▶ WHAT THE EXERCISE ASKS: Copy, exactly as written, the lines that begin at the one containing "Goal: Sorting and" and end at the one containing "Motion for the". Skip any pictures in the data below.

▶ DATASET CONTENT:
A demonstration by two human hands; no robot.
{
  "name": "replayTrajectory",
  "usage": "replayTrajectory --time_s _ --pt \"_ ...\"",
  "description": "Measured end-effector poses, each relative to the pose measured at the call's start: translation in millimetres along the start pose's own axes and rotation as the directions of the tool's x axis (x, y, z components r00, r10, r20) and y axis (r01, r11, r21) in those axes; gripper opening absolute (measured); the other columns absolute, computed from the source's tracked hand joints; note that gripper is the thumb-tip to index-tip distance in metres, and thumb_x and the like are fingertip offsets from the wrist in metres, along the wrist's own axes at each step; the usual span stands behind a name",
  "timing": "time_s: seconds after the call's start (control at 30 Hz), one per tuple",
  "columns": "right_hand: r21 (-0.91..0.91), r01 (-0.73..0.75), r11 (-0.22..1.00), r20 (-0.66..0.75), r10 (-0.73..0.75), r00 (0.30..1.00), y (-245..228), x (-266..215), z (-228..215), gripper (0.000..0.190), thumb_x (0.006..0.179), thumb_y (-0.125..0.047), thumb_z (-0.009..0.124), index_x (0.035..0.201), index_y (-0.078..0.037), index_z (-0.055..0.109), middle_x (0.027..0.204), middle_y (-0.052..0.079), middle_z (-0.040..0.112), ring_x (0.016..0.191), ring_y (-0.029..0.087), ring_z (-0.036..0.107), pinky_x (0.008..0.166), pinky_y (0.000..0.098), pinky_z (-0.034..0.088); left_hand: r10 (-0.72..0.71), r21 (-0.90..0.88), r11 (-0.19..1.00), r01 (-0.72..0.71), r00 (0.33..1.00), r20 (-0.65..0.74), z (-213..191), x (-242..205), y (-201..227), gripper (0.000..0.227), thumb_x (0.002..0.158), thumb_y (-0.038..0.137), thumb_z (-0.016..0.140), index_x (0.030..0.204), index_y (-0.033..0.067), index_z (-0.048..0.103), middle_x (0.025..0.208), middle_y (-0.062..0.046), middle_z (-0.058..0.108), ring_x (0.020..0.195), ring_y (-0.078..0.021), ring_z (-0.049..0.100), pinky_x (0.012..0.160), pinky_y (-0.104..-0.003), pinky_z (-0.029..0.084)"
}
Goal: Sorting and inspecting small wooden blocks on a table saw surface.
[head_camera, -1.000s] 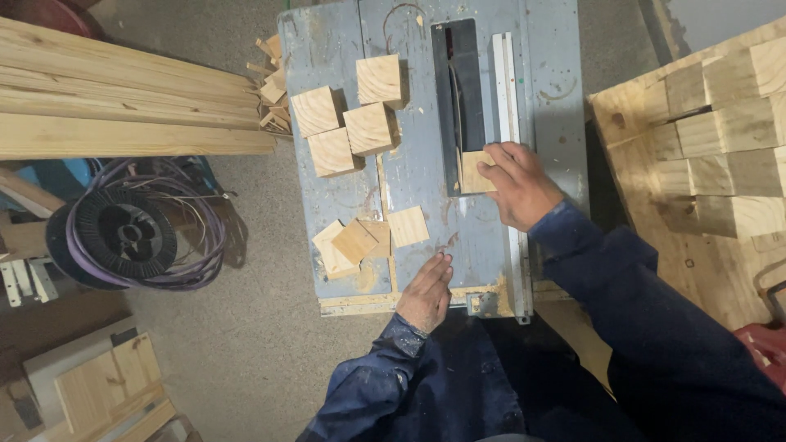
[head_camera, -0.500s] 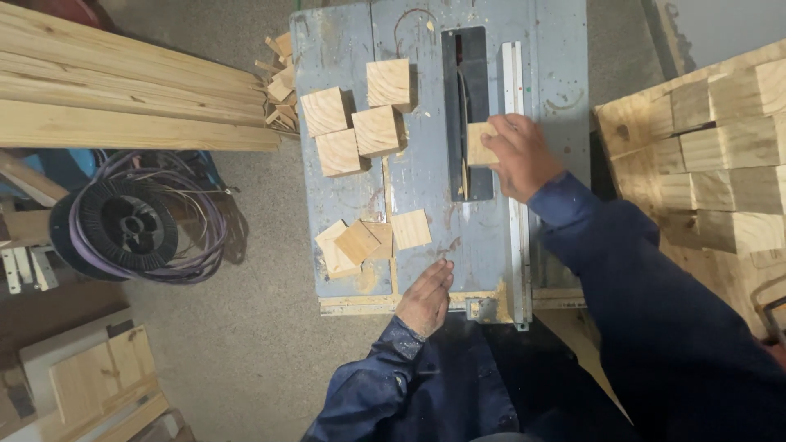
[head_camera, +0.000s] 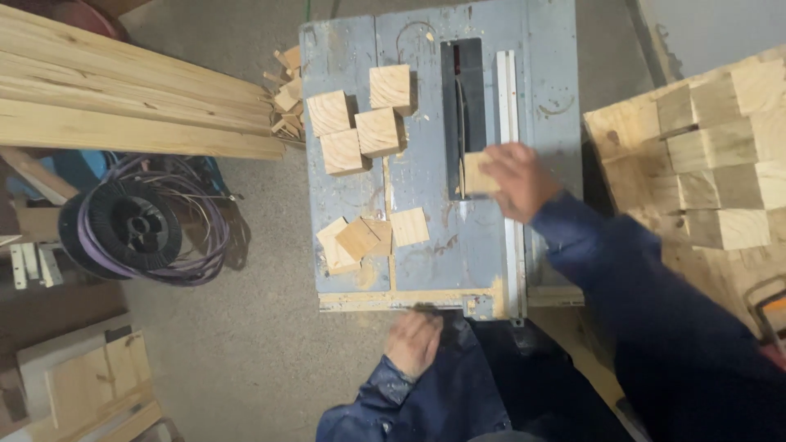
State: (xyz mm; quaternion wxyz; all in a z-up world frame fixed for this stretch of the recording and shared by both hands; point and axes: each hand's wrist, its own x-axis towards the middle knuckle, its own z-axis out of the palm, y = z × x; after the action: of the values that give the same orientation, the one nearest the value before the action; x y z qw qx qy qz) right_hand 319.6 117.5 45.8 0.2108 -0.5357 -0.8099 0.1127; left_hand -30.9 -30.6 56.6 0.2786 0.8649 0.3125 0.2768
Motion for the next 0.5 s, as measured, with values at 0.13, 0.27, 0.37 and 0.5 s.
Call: replayTrajectory --time_s 0.13,0.27,0.37,0.5 --pt "0.007 0.009 1.000 -0.101 -0.009 0.995 -28.3 -45.1 16.5 0.043 0.086 -0.017 0.057 0.128 -0.010 0.064 0.139 0.017 0.058 0.128 0.040 0.050 0.101 0.0535 0.041 -0.049 -0.009 0.999 0.048 0.990 -0.129 25.7 21.0 -19.0 0.013 0.097 0.013 0.065 0.096 0.0032 0.072 0.082 -0.010 0.065 0.072 -0.0304 0.063 0.066 -0.041 0.053" --pt "0.031 0.039 0.999 -0.081 -0.036 0.996 -66.6 -77.9 24.8 0.038 0.093 -0.033 0.045 0.119 -0.015 0.066 0.137 0.007 0.062 0.129 0.034 0.051 0.090 0.0440 0.040 -0.151 0.009 0.987 0.158 0.957 -0.247 53.6 44.5 -40.2 0.014 0.099 0.018 0.066 0.097 0.0067 0.073 0.082 -0.009 0.068 0.074 -0.0307 0.070 0.065 -0.040 0.058" --pt "0.058 0.047 0.997 -0.061 -0.043 0.997 -92.4 -88.7 11.9 0.041 0.086 -0.025 0.055 0.123 -0.011 0.066 0.140 0.014 0.061 0.129 0.038 0.052 0.090 0.0454 0.042 -0.324 -0.117 0.946 0.303 0.910 -0.258 80.4 44.6 -65.9 0.015 0.100 0.022 0.064 0.097 0.0102 0.072 0.085 -0.007 0.070 0.079 -0.0301 0.072 0.069 -0.037 0.059" --pt "0.091 -0.089 0.992 -0.056 0.095 0.994 -123.1 -94.4 3.2 0.044 0.090 -0.017 0.066 0.131 -0.004 0.060 0.131 0.019 0.064 0.118 0.044 0.054 0.093 0.0521 0.042 -0.397 -0.254 0.902 0.350 0.902 -0.167 27.6 85.1 -19.0 0.020 0.100 0.023 0.065 0.103 0.0033 0.068 0.090 -0.015 0.072 0.082 -0.0341 0.074 0.072 -0.040 0.060"
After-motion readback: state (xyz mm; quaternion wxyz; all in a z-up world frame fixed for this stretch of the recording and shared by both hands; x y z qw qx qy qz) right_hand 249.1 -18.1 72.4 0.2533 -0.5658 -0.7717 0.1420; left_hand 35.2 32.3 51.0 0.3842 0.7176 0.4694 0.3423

▶ RESPONSE TO THIS TASK:
Goal: Sorting and inspecting small wooden blocks on a table saw surface.
[head_camera, -1.000s] 
[head_camera, -0.500s] 
[head_camera, +0.000s] 
State: (xyz mm; quaternion wxyz; all in a z-up world frame fixed for this stretch of the recording and shared by both hands; point and axes: each hand's wrist, its own x-axis towards the middle knuckle, its own z-axis out of the palm, y = z × x; after the action: of the values that give the same orientation, the one nearest the value before the action; x y z qw qx qy qz) right_hand 319.6 117.5 45.8 0.2108 -0.5357 -0.8099 0.1127; left_hand -30.9 -30.6 56.6 0.2786 0.8649 0.3125 0.2768
Motion for the next 0.5 s, as measured, with values at 0.13, 0.27, 0.37 and 0.5 s.

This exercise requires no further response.